On streets of beauty, the warm people inched along or stood
and chanted and laughed against a war and for peace and their warmth made
the winter temperature irrelevant.
They were summer people in
winter clothes.
They were the largest and happiest crowd seen in
this city maybe ever, outside of a war's end in 1945.
There were
fathers with children on their shoulders. There were mothers holding their
young. There were kids walking alongside their parents. There were
religious people everywhere.
And so many were young. Young
students, young married, young in a city that belonged to the dreams and
love and laughter of youth.
Do you want a life with thrills, years
of exhilaration? Come to New York.
Where yesterday they said they
did not want war.
They said it with their presence and with the
most signs of my time in my city. The signs were against war, and against
George W. Bush, who, for the first time, was being heralded as a man who
lost the popular vote in this country by 500,000.
Looking down
Third Avenue and Second Avenue, as the crowds came up to try to get to the
rear of the great crowd on First Avenue, and then peering as far down
First Avenue as you could see, the size of throngs caused you to tell
yourself, "maybe a million.” Whatever it was, out on the street it felt
like a million, and it was glorious. A news photographer I know came
along. "I've been everyplace. I have to say a million.” Because of the
Police Department's reprehensible pens, the crowd was separated so that
there was not one clear picture of an enormous group that would cause
politicians here to faint.
The crowd so frightening was made of
people who mostly never had protested before, who were too young for the
Vietnam protests and who cannot be classified under any of the old words,
"demonstrators” or "anti-war,” because they are new and they are
real.
War may be a great favorite with a Texas Theocracy, with a
president who speaks in the first person more than anybody we have had in
decades -- "I'm sick and tired of waiting” -- and who calls on God to
bless the country as if no other people made in the image and likeness of
God are alive on earth.
Only the sour people could permit innocent
people to be scared as close to death as you could do it. "Get duct tape!”

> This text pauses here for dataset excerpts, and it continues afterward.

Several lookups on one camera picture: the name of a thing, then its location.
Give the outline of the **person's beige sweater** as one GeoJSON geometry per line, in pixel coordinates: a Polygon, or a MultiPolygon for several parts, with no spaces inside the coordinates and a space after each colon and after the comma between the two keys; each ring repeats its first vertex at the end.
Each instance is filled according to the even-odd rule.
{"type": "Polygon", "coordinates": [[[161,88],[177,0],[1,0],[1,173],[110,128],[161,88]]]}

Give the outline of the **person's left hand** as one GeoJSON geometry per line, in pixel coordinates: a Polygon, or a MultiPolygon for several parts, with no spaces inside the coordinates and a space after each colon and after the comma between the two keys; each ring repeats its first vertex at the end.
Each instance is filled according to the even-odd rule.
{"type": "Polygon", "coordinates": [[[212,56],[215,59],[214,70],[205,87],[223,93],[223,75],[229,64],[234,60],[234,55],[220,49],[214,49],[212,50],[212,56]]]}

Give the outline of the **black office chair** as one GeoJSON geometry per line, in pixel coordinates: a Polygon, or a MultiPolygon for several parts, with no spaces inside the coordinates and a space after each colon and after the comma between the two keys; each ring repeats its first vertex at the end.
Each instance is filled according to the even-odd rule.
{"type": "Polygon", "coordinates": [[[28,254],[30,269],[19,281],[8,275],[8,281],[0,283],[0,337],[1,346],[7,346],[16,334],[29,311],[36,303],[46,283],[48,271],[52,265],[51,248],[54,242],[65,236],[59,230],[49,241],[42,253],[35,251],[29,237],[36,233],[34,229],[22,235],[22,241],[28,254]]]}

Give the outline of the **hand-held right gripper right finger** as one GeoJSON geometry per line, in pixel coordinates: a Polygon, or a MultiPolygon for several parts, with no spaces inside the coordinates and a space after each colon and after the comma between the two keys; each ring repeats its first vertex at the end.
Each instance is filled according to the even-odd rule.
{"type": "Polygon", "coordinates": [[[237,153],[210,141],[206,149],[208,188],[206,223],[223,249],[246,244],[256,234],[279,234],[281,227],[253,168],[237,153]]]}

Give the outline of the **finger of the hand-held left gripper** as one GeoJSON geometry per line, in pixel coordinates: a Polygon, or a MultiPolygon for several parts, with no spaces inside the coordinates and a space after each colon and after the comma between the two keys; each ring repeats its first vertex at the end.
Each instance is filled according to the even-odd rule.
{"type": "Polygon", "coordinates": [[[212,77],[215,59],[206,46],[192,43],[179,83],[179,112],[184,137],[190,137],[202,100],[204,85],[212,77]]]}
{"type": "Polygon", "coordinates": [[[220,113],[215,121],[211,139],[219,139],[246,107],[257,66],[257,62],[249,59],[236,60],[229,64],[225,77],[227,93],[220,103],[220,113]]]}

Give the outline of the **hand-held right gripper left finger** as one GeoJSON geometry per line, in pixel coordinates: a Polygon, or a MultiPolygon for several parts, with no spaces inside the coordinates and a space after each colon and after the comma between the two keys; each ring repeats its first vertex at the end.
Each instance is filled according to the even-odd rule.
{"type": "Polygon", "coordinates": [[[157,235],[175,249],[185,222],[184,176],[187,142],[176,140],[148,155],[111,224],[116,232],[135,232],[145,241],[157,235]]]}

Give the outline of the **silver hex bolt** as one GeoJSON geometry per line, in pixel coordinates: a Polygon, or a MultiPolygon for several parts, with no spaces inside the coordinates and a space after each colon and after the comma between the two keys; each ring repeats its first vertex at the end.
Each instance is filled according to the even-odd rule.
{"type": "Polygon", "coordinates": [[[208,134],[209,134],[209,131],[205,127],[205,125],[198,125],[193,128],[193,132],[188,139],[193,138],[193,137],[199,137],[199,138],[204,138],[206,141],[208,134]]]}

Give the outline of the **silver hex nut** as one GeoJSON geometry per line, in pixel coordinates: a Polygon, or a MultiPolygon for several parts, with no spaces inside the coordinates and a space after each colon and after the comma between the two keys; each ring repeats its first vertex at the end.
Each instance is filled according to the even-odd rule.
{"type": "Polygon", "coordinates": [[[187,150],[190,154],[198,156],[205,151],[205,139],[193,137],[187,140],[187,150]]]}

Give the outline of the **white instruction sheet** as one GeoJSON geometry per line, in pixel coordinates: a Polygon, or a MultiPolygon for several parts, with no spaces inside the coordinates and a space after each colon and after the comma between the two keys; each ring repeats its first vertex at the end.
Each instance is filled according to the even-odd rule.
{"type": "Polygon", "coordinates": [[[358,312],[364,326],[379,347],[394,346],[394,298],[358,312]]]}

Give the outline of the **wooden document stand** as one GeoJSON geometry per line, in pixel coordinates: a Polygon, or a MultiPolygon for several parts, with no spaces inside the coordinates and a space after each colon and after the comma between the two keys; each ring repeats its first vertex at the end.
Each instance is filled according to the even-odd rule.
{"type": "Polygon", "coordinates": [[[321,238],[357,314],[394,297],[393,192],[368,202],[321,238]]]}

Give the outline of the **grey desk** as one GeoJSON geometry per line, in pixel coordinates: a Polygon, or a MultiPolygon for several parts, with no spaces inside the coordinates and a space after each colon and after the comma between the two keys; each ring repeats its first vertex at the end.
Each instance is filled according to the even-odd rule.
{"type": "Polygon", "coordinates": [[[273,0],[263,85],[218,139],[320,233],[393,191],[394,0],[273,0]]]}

her government told Kristin, a friend of mine who lives in Washington. So
she went out and got duct tape, which usually is mentioned in stories
about bank robbers using it to bound and gag clerks.
Kristin taped
the windows and door of her children's room. She then said she was ready
for a gas attack. She failed to realize that the attack would leave her
kids as orphans.
The crowd yesterday was herded into a mile of
pens, like the Omaha stockyards. This was for security. The reason for
security was security.
On our streets of beauty yesterday, gladness
was in the place of arrogance and meanness. The sole conflict I found,
when I arrived at 66th Street and First Avenue, the closest I could get to
the stage at 51th Street, a young woman named Leslie Meenan was holding
the hand of a girl who said her name was, as I spelled it, Camilla. She
was 8.
"You're spelling it wrong,” she said. "Only one
‘l.'”
"You don't know how to spell your own name,” I
said.
"Yes, I do. You don't.”
"She's right,” a woman said.
Her name was Cara McCarthy and she was from Bushwick, in Brooklyn. She
teaches at PS 145.
Just ahead was Bob Stratton, who held his
daughter, Fia, age 3. He said he was from Park Slope and he was in
computer development.
And now as you walked along the edge of one
of these pens, here was a line of Catholic protests and then a group of
schoolteachers and then everything seemed to be Jane Burcaw, in a good,
warm and fashionable hat holding a sign that said, "No War.”
"I
made it last night,” she said.
"Where do you
live?”
"Bethlehem. I work at the Moravian Theological Seminary. I
got here at 10:30. I would've been much earlier if I had to.”
The
number of police and vehicles was unconscionable in this area, blocks away
from the stage. The people were beautiful and the overload of police was
irritating and deprived people of their rights.
Somewhere far
downtown from where I was standing, they had police horses on Second
Avenue and people there to protest were behind the endless metal pens and
somewhere the cattle turned human and people were arrested.
The
mayor of this city and the police commissioner had been spreading fear in
this city for many days. Their claims were infuriating. "We know there is
something coming but we can't tell you.” If they knew it was coming and
the people who were doing it knew it was coming, then what are you keeping
a secret for?
Bet me that they had the same kind of rumor that
Colin Powell tried to sell at the UN, and on Friday he got carried out on
a shutter.
But this was only passing. What went on yesterday was an
enormous crowd that turned cold sidewalks into beautiful
gardens.
They were the nicest people I've ever been with.